# REQUIRED WORK:
A verbatim transcript of the data below is required, images omitted.

# COLLECTED DATA:
━━━━━━

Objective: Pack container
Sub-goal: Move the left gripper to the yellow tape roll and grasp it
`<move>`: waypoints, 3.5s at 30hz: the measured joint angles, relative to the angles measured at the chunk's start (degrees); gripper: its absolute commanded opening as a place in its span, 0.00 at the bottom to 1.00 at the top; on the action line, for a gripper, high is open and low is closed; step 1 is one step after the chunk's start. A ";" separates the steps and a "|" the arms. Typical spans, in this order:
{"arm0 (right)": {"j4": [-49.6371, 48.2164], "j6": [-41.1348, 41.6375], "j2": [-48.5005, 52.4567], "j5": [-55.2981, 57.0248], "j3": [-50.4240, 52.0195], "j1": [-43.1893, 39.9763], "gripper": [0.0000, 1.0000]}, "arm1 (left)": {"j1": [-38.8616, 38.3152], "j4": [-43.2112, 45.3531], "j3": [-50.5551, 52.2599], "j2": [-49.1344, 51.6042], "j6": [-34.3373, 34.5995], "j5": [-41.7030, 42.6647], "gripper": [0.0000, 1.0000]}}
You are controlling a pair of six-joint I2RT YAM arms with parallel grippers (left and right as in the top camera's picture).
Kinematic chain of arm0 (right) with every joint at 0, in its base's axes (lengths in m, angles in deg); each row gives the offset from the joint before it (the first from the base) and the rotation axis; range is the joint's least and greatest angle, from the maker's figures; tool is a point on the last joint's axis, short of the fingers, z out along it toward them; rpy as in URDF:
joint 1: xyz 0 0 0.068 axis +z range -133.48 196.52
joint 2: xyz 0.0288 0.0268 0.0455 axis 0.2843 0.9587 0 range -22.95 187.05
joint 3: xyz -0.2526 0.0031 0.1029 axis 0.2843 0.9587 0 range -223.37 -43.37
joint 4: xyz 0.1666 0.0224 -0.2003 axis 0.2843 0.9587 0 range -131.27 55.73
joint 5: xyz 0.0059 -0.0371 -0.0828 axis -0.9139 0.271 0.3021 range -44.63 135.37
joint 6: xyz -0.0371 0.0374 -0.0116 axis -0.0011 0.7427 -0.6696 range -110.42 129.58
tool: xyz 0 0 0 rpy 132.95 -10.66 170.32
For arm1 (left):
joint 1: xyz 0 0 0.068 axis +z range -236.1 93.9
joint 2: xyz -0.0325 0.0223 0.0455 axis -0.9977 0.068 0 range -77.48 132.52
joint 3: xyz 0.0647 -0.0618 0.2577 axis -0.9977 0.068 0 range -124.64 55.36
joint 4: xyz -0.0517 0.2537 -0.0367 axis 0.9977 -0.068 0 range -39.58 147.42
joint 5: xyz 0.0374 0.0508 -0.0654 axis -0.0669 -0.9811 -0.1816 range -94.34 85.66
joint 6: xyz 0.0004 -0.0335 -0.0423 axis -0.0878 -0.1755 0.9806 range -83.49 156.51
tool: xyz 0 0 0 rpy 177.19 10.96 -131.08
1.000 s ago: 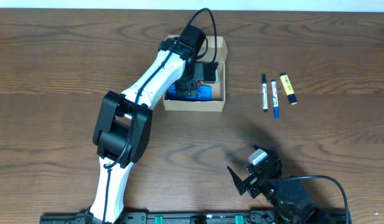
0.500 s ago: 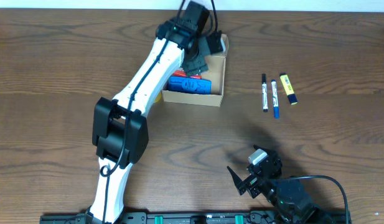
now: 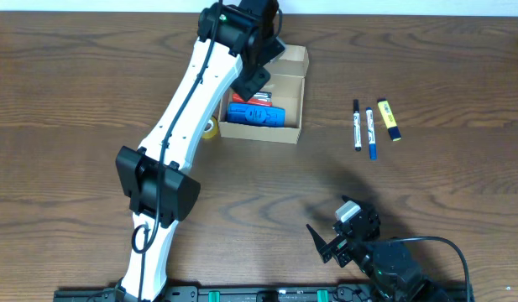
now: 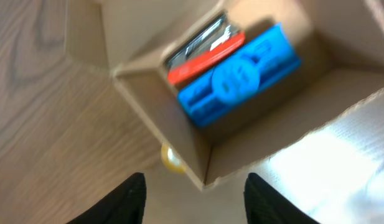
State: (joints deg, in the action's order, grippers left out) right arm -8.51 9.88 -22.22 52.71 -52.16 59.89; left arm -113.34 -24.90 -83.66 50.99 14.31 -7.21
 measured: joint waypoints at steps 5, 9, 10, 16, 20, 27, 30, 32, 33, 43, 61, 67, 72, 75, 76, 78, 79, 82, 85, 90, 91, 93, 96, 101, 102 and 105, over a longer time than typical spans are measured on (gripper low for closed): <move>0.00 0.00 0.00 0.00 -0.02 0.00 0.99 | 1.77 -6.99 -0.90 -0.09 2.95 -1.88 0.27; -0.04 0.00 -0.04 0.00 -0.02 0.00 0.99 | 6.16 -10.01 -1.07 -0.09 4.55 -2.23 0.27; 0.00 0.00 -0.04 -0.02 0.00 0.00 0.99 | 7.21 -10.01 -1.07 -0.09 5.09 -2.19 0.27; -0.02 0.00 -0.04 0.00 0.00 0.00 0.99 | 14.23 -10.01 -1.07 -0.09 7.89 -0.66 0.27; -0.02 0.00 -0.04 0.00 0.00 0.00 0.99 | 15.08 -9.99 -1.07 -0.09 8.72 -0.07 0.27; -0.02 0.00 -0.04 0.00 0.00 0.00 0.99 | 14.95 -7.17 -1.07 -0.09 11.65 1.68 0.68; -0.02 0.00 -0.04 0.00 0.00 0.00 0.99 | 15.89 -6.93 -1.07 -0.09 13.18 4.09 0.56; -0.02 -0.02 -0.04 0.00 0.00 0.00 0.99 | 16.35 -6.27 -1.07 -0.11 13.68 5.81 0.37; -0.02 -0.02 -0.04 0.00 0.00 0.00 0.99 | 16.57 -5.73 -1.07 -0.11 13.84 6.86 0.34; -0.02 0.00 -0.04 0.00 0.00 0.00 0.99 | 16.76 -7.52 -0.85 -0.11 16.46 10.19 0.95; -0.02 0.00 -0.04 0.00 0.00 0.00 0.99 | 25.75 -0.87 6.71 -0.11 13.09 10.47 0.95; -0.02 -0.02 -0.04 0.00 0.00 0.00 0.99 | 26.25 5.25 14.99 -0.76 10.84 10.23 0.95; -0.02 0.00 -0.04 0.00 0.00 0.00 0.99 | 25.59 10.56 23.15 -0.76 10.10 10.23 0.96; -0.02 0.00 -0.04 -0.02 0.00 0.00 0.99 | 25.57 13.64 25.57 -0.76 10.05 10.21 0.99; -0.02 0.00 -0.04 0.00 -0.02 0.00 0.99 | 25.51 14.82 26.25 -0.76 9.94 10.19 1.00; -0.02 -0.02 -0.04 0.00 0.00 0.00 0.99 | 25.33 16.79 27.36 -0.76 9.97 10.14 1.00; -0.02 0.00 -0.04 0.00 0.00 0.00 0.99 | 25.16 18.08 28.11 -0.76 9.94 10.05 1.00; 0.00 -0.02 -0.04 -0.02 -0.02 0.00 0.99 | 24.17 21.27 30.99 -0.76 9.92 9.97 1.00; 0.00 -0.02 -0.04 0.00 0.00 0.00 0.99 | 22.84 23.50 33.40 -0.76 10.14 9.29 1.00; -0.02 0.00 -0.04 0.00 0.00 0.00 0.99 | 20.17 25.94 34.88 -0.76 10.21 7.63 1.00; -0.02 -0.02 -0.04 -0.02 -0.02 0.00 0.99 | 19.65 26.05 34.99 -0.76 10.23 7.15 1.00; -0.02 0.00 -0.04 0.00 0.00 0.00 0.99 | 18.64 26.27 35.30 -0.76 10.51 5.99 0.94; -0.02 0.00 -0.04 0.00 -0.02 0.00 0.99 | 17.73 26.53 36.33 -0.76 10.80 4.92 0.91; -0.02 0.00 -0.04 -0.02 0.00 0.00 0.99 | 17.77 26.80 39.76 -0.76 11.72 3.91 0.91; -0.02 -0.02 -0.04 0.00 0.00 0.00 0.99 | 17.79 26.71 40.41 -0.76 11.91 3.87 0.91; -0.02 -0.02 -0.04 0.00 -0.02 0.00 0.99 | 17.75 26.73 40.70 -0.76 12.15 3.78 0.90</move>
State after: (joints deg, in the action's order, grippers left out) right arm -8.54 9.85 -22.26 52.71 -52.19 59.89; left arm -95.60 1.83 -42.97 50.22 26.46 -3.43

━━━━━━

# RESULT FOR THIS EXERCISE:
Objective: Pack container
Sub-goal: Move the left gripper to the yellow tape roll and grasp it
`<move>`: waypoints, 3.5s at 30hz: the measured joint angles, relative to the angles measured at the chunk's start (degrees); gripper: its absolute commanded opening as a place in its span, 0.00 at the bottom to 1.00 at the top; on the action line, for a gripper, high is open and low is closed; step 1 is one step after the chunk's start. A ";" separates the steps and a "|" the arms. Typical spans, in this order:
{"arm0 (right)": {"j4": [-49.6371, 48.2164], "j6": [-41.1348, 41.6375], "j2": [-48.5005, 52.4567], "j5": [-55.2981, 57.0248], "j3": [-50.4240, 52.0195], "j1": [-43.1893, 39.9763], "gripper": [0.0000, 1.0000]}, "arm1 (left)": {"j1": [-38.8616, 38.3152], "j4": [-43.2112, 45.3531], "j3": [-50.5551, 52.2599], "j2": [-49.1344, 51.6042], "j6": [-34.3373, 34.5995], "j5": [-41.7030, 42.6647], "gripper": [0.0000, 1.0000]}}
You are controlling a pair of six-joint I2RT YAM arms with parallel grippers (left and right as in the top camera's picture).
Kinematic chain of arm0 (right) with every joint at 0, in its base's axes (lengths in m, angles in deg); each row gives the offset from the joint before it (the first from the base) and the rotation axis; range is the joint's least and greatest angle, from the maker's figures; tool is a point on the last joint's axis, short of the fingers, z out along it toward them; rpy as in URDF:
joint 1: xyz 0 0 0.068 axis +z range -133.48 196.52
joint 2: xyz 0.0288 0.0268 0.0455 axis 0.2843 0.9587 0 range -22.95 187.05
joint 3: xyz -0.2526 0.0031 0.1029 axis 0.2843 0.9587 0 range -223.37 -43.37
joint 4: xyz 0.1666 0.0224 -0.2003 axis 0.2843 0.9587 0 range -131.27 55.73
joint 5: xyz 0.0059 -0.0371 -0.0828 axis -0.9139 0.271 0.3021 range -44.63 135.37
joint 6: xyz -0.0371 0.0374 -0.0116 axis -0.0011 0.7427 -0.6696 range -110.42 129.58
tool: xyz 0 0 0 rpy 132.95 -10.66 170.32
For arm1 (left):
joint 1: xyz 0 0 0.068 axis +z range -236.1 93.9
joint 2: xyz -0.0325 0.0223 0.0455 axis -0.9977 0.068 0 range -77.48 132.52
joint 3: xyz 0.0647 -0.0618 0.2577 axis -0.9977 0.068 0 range -124.64 55.36
joint 4: xyz -0.0517 0.2537 -0.0367 axis 0.9977 -0.068 0 range -39.58 147.42
joint 5: xyz 0.0374 0.0508 -0.0654 axis -0.0669 -0.9811 -0.1816 range -94.34 85.66
joint 6: xyz 0.0004 -0.0335 -0.0423 axis -0.0878 -0.1755 0.9806 range -83.49 156.51
tool: xyz 0 0 0 rpy 177.19 10.96 -131.08
1.000 s ago: 
0.500 s ago: 
now: 
now: 
State: (joints deg, in the action's order, grippers left out) right arm -8.51 9.88 -22.22 52.71 -52.16 59.89; left arm -113.34 -24.90 -83.66 50.99 14.31 -7.21
 measured: joint waypoints at steps 5, 9, 10, 16, 20, 27, 30, 32, 33, 43, 61, 67, 72, 75, 76, 78, 79, 82, 85, 90, 91, 93, 96, 101, 102 and 105, over a longer time than typical spans are measured on (gripper low for closed): <move>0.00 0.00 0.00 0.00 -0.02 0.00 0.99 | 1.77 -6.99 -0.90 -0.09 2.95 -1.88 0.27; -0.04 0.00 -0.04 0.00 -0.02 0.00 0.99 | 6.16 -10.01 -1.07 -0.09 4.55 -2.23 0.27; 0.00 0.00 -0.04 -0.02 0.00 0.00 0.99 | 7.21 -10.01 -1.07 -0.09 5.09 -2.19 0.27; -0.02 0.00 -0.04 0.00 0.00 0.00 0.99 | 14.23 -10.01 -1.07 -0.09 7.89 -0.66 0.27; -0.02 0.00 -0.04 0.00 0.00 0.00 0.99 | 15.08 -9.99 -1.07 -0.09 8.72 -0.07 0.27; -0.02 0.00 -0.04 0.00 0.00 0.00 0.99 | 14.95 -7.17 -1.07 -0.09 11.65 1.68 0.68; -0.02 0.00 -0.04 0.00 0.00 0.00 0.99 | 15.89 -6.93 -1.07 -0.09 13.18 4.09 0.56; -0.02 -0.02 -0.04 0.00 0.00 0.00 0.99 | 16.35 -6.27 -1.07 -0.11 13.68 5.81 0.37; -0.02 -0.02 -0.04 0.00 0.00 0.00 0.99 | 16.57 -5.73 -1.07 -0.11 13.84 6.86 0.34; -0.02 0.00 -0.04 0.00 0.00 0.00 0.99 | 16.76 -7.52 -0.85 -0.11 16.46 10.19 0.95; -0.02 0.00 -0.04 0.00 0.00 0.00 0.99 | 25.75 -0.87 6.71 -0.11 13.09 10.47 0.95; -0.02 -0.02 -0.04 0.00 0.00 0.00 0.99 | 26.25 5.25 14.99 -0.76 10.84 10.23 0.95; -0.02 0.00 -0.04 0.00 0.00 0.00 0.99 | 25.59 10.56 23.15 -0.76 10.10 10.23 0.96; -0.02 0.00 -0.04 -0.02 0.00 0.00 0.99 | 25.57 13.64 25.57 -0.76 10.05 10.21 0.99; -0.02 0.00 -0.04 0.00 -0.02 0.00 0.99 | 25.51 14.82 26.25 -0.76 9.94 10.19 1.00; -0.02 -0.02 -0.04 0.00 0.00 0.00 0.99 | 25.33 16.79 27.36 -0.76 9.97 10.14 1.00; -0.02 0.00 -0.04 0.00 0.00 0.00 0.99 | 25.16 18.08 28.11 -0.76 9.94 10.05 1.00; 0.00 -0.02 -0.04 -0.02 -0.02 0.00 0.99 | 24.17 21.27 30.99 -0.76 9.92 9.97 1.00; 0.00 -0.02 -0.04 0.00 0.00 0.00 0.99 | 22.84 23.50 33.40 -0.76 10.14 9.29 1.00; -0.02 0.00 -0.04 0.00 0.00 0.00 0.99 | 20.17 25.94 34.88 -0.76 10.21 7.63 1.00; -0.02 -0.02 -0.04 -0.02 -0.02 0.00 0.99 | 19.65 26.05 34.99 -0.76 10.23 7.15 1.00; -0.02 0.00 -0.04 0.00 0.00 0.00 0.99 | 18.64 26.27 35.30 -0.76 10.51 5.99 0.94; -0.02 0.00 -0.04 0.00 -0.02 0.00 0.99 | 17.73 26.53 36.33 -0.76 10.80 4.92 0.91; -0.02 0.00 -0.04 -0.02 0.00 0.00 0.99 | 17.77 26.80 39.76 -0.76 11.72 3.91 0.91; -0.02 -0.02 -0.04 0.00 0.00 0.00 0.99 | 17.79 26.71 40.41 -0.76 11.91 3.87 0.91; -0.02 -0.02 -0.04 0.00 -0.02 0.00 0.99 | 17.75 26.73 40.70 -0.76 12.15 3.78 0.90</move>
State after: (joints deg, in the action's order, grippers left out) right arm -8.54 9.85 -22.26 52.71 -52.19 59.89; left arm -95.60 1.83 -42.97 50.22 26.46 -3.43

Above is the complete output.